Ahmet Göksu – Islamic Philosophy

Cultural collisions of Islamic Philosophical Traditions and Decisions in Modern Bioethics. Challenges for Muslims and Intercultural Ethics in Germany with a Focus on Organ Transplantation and Brain Death Definition


The controversial nature of organ donation in Germany is clearly noticeable by the decline in the number of organ transplantations in 2013, which unleashed great interest in the causes of this decline and which has been explained mainly by the organ transplant scandal of 2012. Despite the scandal, physicians estimate the willingness to donate organs among the Muslim population in Germany as very low. At the same time this (un)willingness in Germany is higher compared to Islamic countries. An explanation that draws on cultural or religious backgrounds is therefore not suitable. Thus this situation raises some questions: What are the causes for the (alleged) lower willingness of Muslims living in Germany to donate organs? Which role does the controversial debate on brain death definitions play in the inner-Islamic discussion?

Migration doubtlessly promotes cultural plurality in societies and supports the multifaceted shaping of coexistence in integrative societies. Simultaneously, cultural plurality affects divergent areas of life. According to statistical data, 15,7 million persons with migration background[1] are living in Germany, which represents about 19,3 percent of the whole population.[2] The first generations of migrants are currently experiencing a significant demographic change. Empirical studies show that in the year 2030 approximately 2,8 million migrants will be older than 60 years.[3] The increasing average age among migrants from different cultural areas implies that these older migrants will need more medical attention in the near future and, with increased health issues, the number of deaths will be climbing. As a consequence, medical caretakers will face more challenges in intercultural treatment situations.[4]

For Muslims in Germany, too, it is of great interest to know how Islamic science and theology positions itself towards modern biomedical interventions at the beginning and end of life, such as abortion[5] and stem cell research, euthanasia, brain death[6] and postmortem organ transplantation[7]. All the conflicts attached to these biomedical issues are central to Muslims living in Germany. Some of these complex topics have been discussed in Islamic theology and philosophy for a long time. Others, due to their modern nature, are newly introduced. Therefore, it is key for my study to follow Islamic ethics from the early philosophers and legal scholars up to the modern forms of these philosophical traditions. Thus a critical questioning and analysis with regard to modern problems of bioethics can partially give insight about essential thinking patterns and movements within these philosophies. On the one hand, the examination of the reciprocal exchange between Islamic and Christian or Western philosophies holds the potential to give Islamic ethics the necessary cause for thought for modern problems in bioethics. On the other hand, such an investigation can support European philosophy to elaborate an intercultural respectively interreligious philosophy.

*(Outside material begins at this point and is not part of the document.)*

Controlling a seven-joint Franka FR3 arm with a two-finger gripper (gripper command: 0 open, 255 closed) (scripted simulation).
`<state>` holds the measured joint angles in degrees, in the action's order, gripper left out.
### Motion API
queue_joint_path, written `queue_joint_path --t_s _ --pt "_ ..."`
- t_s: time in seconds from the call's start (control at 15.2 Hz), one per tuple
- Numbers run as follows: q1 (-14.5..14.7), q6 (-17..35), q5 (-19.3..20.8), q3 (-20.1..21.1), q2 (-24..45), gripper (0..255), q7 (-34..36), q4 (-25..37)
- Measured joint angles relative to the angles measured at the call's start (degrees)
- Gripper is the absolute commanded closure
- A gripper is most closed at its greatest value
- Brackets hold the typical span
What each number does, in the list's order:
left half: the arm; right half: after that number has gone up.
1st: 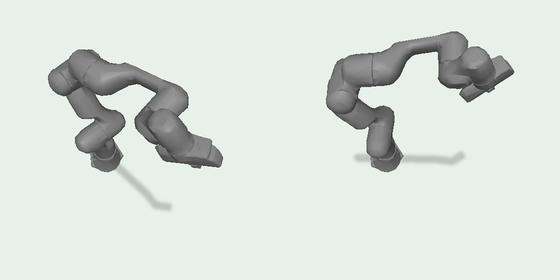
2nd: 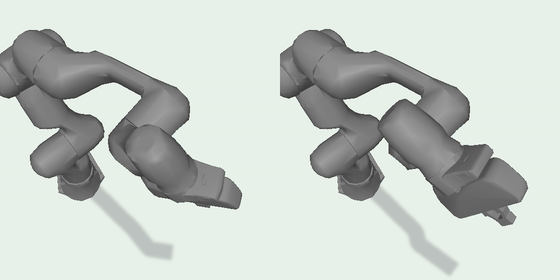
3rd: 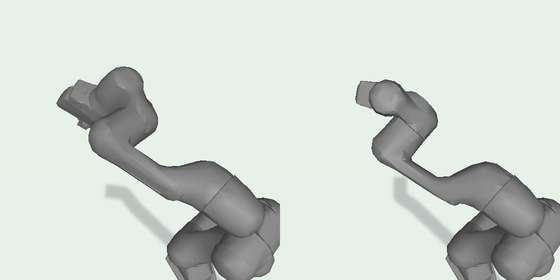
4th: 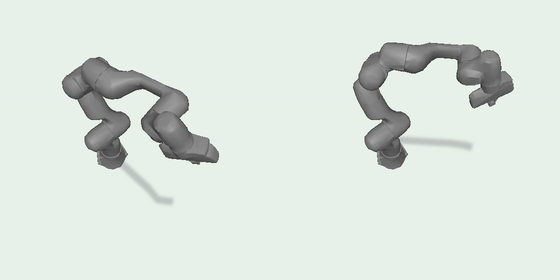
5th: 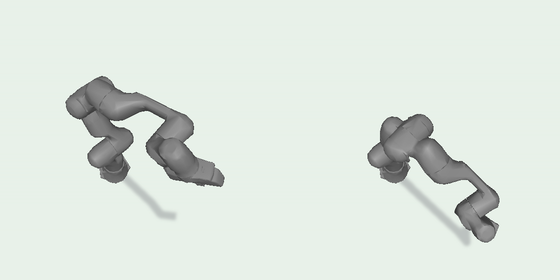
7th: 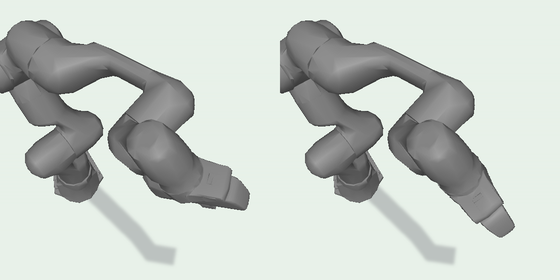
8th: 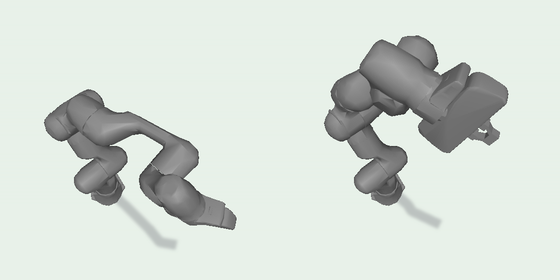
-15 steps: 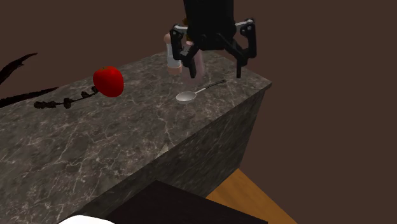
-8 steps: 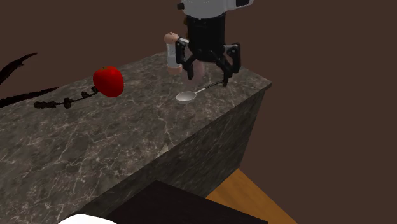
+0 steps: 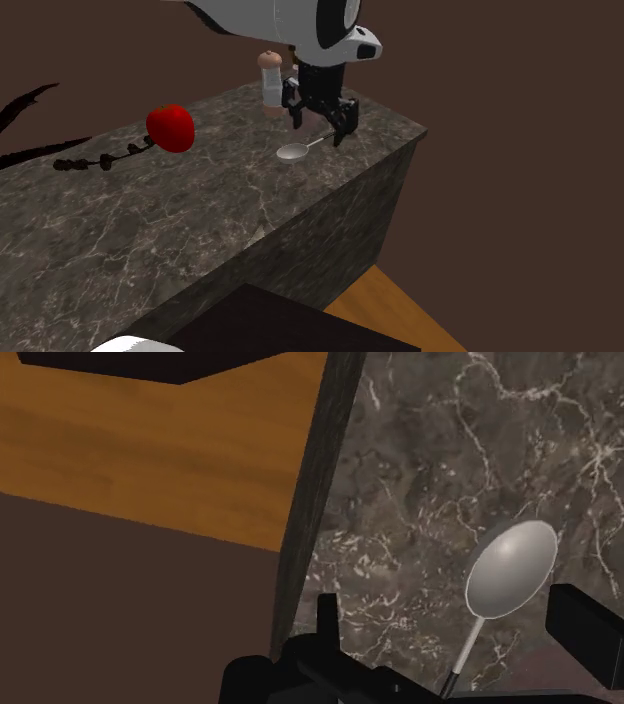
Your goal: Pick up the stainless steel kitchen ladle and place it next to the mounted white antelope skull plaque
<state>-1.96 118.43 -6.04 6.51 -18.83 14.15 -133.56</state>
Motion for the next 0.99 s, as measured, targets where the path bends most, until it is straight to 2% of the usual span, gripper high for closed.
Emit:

[1] The Federal Statistical Office defines persons with migration background as follows: „Thus, the population group with a migration background consists of all persons who have immigrated into the territory of today’s Federal Republic of Germany after 1949, and of all foreigners born in Germany and all persons born in Germany who have at least one parent who immigrated into the country or was born as a foreigner in Germany. The migration status of a person is determined based on his/her own characteristics regarding immigration, naturalisation and citizenship and the relevant characteristics of his/her parents.” (2011), p. 6.

[2] Federal Statistical Office (2011), p. 7.

[3] Federal Statistical Office (2007)

[4] Federal Government Commissioner for Foreign Resident Affairs (Ed.) (2007).

[5] Ilhan Ilkilic, Begegnung und Umgang mit muslimischen Patienten, Bochum 2005, 40.

[6] Birgit Krawietz, Grundlagen und Grenzen einer Hirntodkonzeption im Islam, in: Tod im Kopf: Geschichte des Hirntodes und die Kulturen des Todes. Hrsg. v. Thomas Schlich und Claudia Wiesemann, Frankfurt a.M. 2001, 239-256.

[7] Ilhan Ilkilic, Begegnung und Umgang mit muslimischen Patienten, Bochum 2005, 20.